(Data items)

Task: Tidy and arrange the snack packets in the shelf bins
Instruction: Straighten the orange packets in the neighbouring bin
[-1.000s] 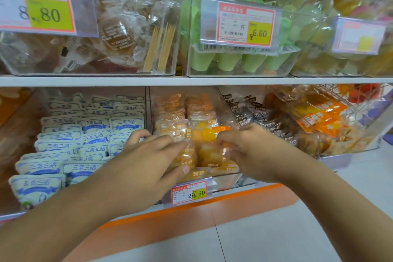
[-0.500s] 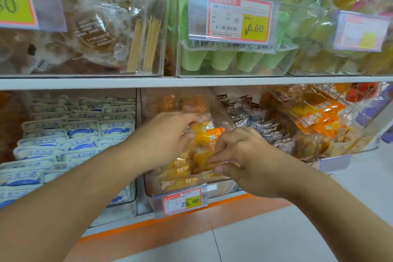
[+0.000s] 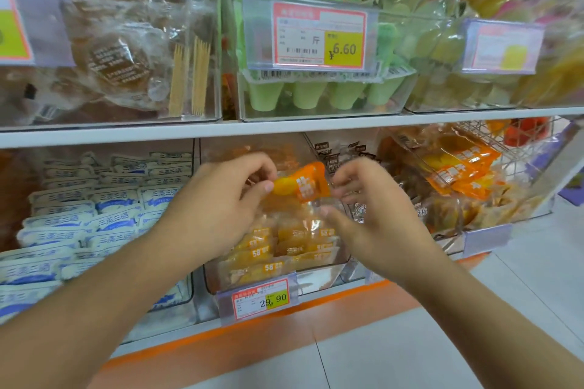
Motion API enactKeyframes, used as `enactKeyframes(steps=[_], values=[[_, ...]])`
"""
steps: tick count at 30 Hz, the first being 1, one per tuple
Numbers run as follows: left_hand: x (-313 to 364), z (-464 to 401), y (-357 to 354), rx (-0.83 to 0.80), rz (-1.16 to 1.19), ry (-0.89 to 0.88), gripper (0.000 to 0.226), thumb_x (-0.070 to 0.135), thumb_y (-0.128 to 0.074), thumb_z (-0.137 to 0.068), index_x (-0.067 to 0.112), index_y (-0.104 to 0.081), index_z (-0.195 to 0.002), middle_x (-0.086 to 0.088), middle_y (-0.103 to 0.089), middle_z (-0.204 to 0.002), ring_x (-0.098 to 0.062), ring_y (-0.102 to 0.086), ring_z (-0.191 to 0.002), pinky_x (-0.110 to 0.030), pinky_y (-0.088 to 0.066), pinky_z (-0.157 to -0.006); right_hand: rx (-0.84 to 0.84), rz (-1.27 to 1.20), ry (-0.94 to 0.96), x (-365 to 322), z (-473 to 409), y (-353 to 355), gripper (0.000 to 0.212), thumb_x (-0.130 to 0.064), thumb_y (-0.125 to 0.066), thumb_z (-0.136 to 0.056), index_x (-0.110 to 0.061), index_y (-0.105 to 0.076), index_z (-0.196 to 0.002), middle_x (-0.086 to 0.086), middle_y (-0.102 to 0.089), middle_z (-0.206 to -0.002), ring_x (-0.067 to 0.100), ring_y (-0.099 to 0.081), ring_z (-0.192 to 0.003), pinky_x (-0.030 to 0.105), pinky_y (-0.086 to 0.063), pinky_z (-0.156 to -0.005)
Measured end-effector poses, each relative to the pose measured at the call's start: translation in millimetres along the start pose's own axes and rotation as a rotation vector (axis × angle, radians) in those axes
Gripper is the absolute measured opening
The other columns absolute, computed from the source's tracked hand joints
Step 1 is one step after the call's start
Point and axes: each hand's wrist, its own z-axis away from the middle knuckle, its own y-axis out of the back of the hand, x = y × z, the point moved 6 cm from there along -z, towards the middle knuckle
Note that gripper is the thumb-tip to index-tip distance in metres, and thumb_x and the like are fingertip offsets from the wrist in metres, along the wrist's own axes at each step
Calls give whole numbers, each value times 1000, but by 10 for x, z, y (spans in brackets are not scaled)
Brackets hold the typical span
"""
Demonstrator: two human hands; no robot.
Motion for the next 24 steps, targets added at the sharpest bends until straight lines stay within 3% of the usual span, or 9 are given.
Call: enactKeyframes(steps=[3, 4, 6, 8, 10, 13, 16, 19, 24], values=[[278, 214, 116, 37, -29, -149, 7, 37, -60, -99, 41, -63, -103, 22, -68, -90, 2, -62, -85, -30, -53, -73, -5, 28, 59, -152, -30, 48, 63, -26, -85, -86, -35, -53, -141, -12, -56, -129, 4, -60, -110, 23, -51, -93], [357, 268, 139, 56, 4, -190, 8, 36, -62, -98, 40, -66, -103, 23, -68, -94, 2, -63, -90, -25, -51, -75, -15, 46, 93, -201, -23, 46, 57, -22, -84, -87, -35, -60, -137, -14, -62, -122, 4, -62, -104, 24, -52, -90], [424, 328, 190, 96, 159, -188, 11, 35, -70, -94, 38, -69, -104, 25, -70, -98, 4, -64, -95, -17, -48, -78, 24, 22, 85, -233, -4, 87, 30, -15, -80, -88, -33, -76, -112, -15, -72, -93, 6, -65, -84, 28, -54, -79], [360, 329, 211, 93, 332, -101, 22, 37, -78, -87, 40, -68, -105, 22, -71, -102, -1, -67, -97, -25, -52, -82, 77, -94, -18, -181, 14, 133, 21, -10, -79, -88, -30, -79, -95, -9, -73, -78, 11, -66, -74, 30, -55, -71], [277, 307, 201, 66, 376, -38, 26, 34, -82, -85, 42, -67, -105, 20, -71, -103, -4, -68, -97, -37, -57, -85, 80, -269, -125, -107, 22, 133, 20, -8, -80, -89, -28, -80, -92, -3, -77, -79, 14, -71, -74, 36, -59, -73], [216, 310, 164, 52, 366, 5, 21, 25, -78, -88, 39, -69, -100, 18, -73, -97, -3, -70, -94, -38, -59, -88, -39, -304, -162, -61, 23, 41, 8, -18, -80, -90, -26, -81, -93, 3, -78, -83, 25, -75, -80, 48, -61, -78], [274, 330, 160, 76, 205, -55, 18, 33, -73, -90, 44, -69, -104, 22, -71, -90, -3, -69, -83, -30, -58, -77, -85, -121, -122, -43, 50, 30, 11, -28, -81, -88, -29, -79, -99, -7, -75, -93, 9, -66, -88, 32, -54, -83], [358, 339, 112, 46, 61, -106, 21, 36, -71, -93, 47, -68, -111, 29, -66, -80, 7, -62, -80, -14, -46, -67, -112, -26, -70, -68, 43, 66, 20, -23, -84, -85, -28, -72, -100, -12, -72, -99, 4, -64, -100, 21, -46, -86], [286, 369, -250, -134, -28, -95, 33, 42, -67, -95, 56, -55, -122, 17, -71, -84, 1, -62, -79, -32, -54, -72, -159, -50, -19, -122, 74, 33, 40, -17, -83, -83, -38, -70, -115, -15, -74, -101, 5, -67, -104, 15, -45, -89]])
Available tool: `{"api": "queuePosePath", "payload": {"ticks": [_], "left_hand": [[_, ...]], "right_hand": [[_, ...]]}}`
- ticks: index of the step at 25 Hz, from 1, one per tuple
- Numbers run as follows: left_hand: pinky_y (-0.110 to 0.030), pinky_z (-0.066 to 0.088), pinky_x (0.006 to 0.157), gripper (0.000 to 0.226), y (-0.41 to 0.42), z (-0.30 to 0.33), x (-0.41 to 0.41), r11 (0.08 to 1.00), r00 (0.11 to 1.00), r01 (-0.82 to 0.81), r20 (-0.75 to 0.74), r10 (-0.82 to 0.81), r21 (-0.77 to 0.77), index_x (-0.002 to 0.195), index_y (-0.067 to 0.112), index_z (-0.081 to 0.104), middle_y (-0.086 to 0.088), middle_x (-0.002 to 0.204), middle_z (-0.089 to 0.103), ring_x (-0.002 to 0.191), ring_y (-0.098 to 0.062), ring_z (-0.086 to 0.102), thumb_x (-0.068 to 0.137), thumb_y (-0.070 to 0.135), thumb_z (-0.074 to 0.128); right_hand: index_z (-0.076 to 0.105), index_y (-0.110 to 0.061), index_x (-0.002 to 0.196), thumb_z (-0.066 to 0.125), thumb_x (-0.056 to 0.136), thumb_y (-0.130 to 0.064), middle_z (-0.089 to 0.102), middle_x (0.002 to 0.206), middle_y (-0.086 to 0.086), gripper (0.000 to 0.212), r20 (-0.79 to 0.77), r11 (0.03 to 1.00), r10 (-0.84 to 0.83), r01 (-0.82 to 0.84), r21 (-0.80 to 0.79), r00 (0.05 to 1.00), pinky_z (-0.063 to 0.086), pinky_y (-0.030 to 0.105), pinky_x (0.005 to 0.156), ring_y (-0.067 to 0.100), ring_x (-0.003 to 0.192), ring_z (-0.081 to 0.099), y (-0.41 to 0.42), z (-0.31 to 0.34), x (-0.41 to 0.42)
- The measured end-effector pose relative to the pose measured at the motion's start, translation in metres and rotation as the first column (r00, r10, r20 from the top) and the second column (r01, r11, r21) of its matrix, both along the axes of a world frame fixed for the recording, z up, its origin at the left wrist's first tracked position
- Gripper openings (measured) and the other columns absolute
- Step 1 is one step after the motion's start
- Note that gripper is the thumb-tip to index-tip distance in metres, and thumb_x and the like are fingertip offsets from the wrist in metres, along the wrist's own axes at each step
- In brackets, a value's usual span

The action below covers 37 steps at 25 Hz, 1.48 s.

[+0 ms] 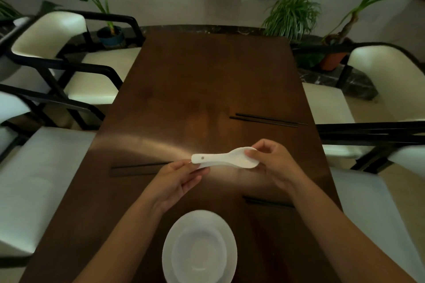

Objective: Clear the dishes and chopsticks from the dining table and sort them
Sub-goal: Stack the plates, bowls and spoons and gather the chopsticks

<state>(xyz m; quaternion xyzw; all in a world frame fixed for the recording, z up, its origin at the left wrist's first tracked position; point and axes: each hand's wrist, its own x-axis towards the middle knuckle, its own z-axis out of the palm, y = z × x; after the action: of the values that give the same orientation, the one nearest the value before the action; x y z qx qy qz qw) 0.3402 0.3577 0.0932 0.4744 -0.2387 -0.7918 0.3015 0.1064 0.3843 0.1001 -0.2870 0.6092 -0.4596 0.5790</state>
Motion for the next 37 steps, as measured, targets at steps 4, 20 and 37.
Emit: {"api": "queuePosePath", "payload": {"ticks": [4, 20, 37], "left_hand": [[-0.019, 0.057, 0.058, 0.019, 0.021, 0.008, 0.023, 1.000, 0.997, 0.020, -0.080, -0.021, -0.012, 0.087, 0.008, 0.076, -0.013, 0.094, 0.075, 0.083, -0.017, 0.072, 0.082, 0.015, 0.059], [-0.021, 0.057, 0.061, 0.025, 0.080, 0.019, 0.064, 0.962, 0.960, 0.089, 0.281, -0.014, -0.258, 0.109, 0.006, 0.064, -0.011, 0.097, 0.074, 0.083, -0.019, 0.072, 0.090, 0.020, 0.056], [-0.022, 0.057, 0.064, 0.016, 0.117, -0.060, 0.108, 0.983, 0.873, 0.071, 0.488, 0.022, -0.172, 0.096, 0.009, 0.068, -0.016, 0.097, 0.068, 0.082, -0.022, 0.069, 0.089, 0.003, 0.055]], "right_hand": [[0.057, -0.009, 0.068, 0.067, 0.079, 0.001, 0.065, 0.067, 0.005, 0.018, -0.070, 0.998, -0.035, 0.031, -0.063, 0.997, 0.052, 0.021, 0.046, 0.008, 0.055, 0.065, 0.026, -0.004, 0.025], [0.057, -0.013, 0.073, 0.073, 0.076, -0.008, 0.066, 0.084, 0.010, 0.016, -0.406, 1.000, -0.024, 0.016, -0.024, 0.914, 0.059, 0.038, 0.065, 0.022, 0.077, 0.065, 0.096, -0.008, 0.087], [0.063, -0.020, 0.088, 0.055, 0.081, -0.010, 0.066, 0.088, -0.001, 0.014, -0.796, 0.960, 0.272, -0.209, 0.186, 0.541, 0.048, 0.024, 0.062, 0.014, 0.078, 0.058, 0.135, -0.074, 0.145]]}}
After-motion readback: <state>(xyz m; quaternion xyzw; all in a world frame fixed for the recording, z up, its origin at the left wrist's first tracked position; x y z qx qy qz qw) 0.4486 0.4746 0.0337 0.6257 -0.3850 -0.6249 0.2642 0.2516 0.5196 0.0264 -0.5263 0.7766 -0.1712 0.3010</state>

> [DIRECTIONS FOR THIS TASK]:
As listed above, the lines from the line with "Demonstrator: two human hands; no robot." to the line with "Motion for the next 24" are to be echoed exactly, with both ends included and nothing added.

> [ANSWER BOX]:
Demonstrator: two human hands; no robot.
Motion for the next 24 steps, targets added at the sharpest bends until straight lines stay within 3% of the usual span, or 9 are given.

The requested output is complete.